Consistency is important
Remember, even if you don't have any symptoms, that untreated high blood pressure ultimately leads to more or less dangerous damage to your body. When you feel the consequences, the damage is mostly irreversible. Treated in good time you can get the risk associated with high blood pressure under control. For this it is usually necessary to carry out the therapy for life. If necessary, your motivation (compliance) can be improved through individual and group discussions as well as doctor-patient seminars. The success of the therapy, i.e. the lowering of blood pressure, must be checked regularly by the doctor and the medication may need to be adjusted.
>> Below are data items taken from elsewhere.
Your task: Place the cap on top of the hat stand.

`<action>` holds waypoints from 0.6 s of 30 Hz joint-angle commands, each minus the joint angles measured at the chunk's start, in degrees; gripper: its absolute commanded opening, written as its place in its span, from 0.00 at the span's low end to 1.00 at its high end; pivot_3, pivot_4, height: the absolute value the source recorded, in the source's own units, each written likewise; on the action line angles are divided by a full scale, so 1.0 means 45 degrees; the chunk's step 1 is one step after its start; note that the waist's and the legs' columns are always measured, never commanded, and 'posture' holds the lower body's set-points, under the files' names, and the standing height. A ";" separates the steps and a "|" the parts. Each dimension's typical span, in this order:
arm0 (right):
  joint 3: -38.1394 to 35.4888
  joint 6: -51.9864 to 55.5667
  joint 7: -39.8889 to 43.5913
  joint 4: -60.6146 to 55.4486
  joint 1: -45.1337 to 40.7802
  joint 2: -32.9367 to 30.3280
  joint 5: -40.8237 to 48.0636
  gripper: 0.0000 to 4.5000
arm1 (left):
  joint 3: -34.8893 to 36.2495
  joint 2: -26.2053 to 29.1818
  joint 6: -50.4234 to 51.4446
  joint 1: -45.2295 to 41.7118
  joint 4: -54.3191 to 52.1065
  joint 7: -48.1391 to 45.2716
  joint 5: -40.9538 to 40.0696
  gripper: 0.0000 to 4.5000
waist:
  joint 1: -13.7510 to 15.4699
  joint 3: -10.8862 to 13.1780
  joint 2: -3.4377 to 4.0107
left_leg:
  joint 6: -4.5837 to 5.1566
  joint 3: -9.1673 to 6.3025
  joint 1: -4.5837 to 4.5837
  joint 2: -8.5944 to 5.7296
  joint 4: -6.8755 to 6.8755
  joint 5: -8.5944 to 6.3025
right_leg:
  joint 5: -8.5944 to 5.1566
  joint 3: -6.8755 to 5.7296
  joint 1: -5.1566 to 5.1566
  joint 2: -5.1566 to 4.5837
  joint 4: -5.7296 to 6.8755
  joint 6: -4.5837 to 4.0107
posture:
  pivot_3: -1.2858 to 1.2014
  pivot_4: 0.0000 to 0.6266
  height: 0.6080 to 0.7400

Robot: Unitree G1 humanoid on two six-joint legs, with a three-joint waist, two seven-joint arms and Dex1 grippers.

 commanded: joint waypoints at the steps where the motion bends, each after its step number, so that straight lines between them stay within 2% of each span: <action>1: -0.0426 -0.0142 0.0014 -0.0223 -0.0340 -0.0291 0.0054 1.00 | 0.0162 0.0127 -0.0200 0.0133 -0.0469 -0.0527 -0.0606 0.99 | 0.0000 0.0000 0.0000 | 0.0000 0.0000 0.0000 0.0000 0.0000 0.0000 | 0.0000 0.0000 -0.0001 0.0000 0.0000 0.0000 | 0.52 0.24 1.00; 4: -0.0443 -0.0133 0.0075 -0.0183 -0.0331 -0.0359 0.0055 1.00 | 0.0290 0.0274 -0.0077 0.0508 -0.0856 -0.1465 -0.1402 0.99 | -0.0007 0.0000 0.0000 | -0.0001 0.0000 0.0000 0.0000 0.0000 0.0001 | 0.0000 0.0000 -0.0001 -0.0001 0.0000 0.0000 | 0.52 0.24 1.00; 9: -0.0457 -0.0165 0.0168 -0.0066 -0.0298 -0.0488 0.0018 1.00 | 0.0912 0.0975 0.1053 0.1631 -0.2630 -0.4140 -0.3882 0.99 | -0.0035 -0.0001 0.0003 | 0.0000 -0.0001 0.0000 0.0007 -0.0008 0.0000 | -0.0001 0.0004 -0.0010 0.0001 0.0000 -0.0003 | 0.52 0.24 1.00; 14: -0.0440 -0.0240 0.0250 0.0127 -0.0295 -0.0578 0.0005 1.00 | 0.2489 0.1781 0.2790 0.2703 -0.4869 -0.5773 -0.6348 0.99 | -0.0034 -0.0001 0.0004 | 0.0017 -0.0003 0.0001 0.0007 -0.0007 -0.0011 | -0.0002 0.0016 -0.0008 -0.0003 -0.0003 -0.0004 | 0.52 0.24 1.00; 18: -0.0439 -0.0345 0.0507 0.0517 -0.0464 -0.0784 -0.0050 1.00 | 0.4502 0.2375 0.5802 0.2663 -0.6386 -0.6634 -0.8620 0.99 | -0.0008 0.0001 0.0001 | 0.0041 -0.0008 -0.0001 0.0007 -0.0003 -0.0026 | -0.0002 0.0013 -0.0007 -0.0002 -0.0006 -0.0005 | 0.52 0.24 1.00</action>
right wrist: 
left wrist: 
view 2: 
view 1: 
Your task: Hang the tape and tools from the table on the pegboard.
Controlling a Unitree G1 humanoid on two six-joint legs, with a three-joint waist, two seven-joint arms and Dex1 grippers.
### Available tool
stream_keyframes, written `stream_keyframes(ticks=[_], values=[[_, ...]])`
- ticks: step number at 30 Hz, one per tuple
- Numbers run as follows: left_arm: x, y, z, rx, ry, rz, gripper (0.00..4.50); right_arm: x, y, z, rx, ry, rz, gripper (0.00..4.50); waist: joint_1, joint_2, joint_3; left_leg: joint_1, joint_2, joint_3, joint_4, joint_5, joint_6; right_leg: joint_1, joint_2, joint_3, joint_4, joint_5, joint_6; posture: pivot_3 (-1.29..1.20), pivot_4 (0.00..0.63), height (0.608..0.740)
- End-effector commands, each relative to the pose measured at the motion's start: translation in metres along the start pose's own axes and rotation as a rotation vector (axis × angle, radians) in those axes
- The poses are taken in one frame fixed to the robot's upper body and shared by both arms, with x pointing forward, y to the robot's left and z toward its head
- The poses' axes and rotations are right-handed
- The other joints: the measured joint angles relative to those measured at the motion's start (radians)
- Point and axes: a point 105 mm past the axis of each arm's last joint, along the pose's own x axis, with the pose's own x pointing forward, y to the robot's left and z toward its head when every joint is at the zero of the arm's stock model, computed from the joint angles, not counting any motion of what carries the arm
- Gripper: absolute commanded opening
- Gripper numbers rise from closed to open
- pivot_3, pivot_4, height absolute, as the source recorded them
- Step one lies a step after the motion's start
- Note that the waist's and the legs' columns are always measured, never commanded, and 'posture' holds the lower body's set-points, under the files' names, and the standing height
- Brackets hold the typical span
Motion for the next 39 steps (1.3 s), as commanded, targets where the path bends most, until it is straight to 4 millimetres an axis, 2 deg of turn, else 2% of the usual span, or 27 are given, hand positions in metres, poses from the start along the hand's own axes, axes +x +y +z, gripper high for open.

By adhering to a healthy lifestyle, you can keep the dosage of the active ingredients as low as possible.
In addition to the regular measurement of blood pressure by the doctor, self-measurements and 24-hour blood pressure measurements under home conditions, during daytime activities and while sleeping at night have become an important supplementary measurement method for therapy control. Patients who measure their blood pressure themselves should receive detailed instruction in the measurement technology, ideally as part of a structured hypertension training program.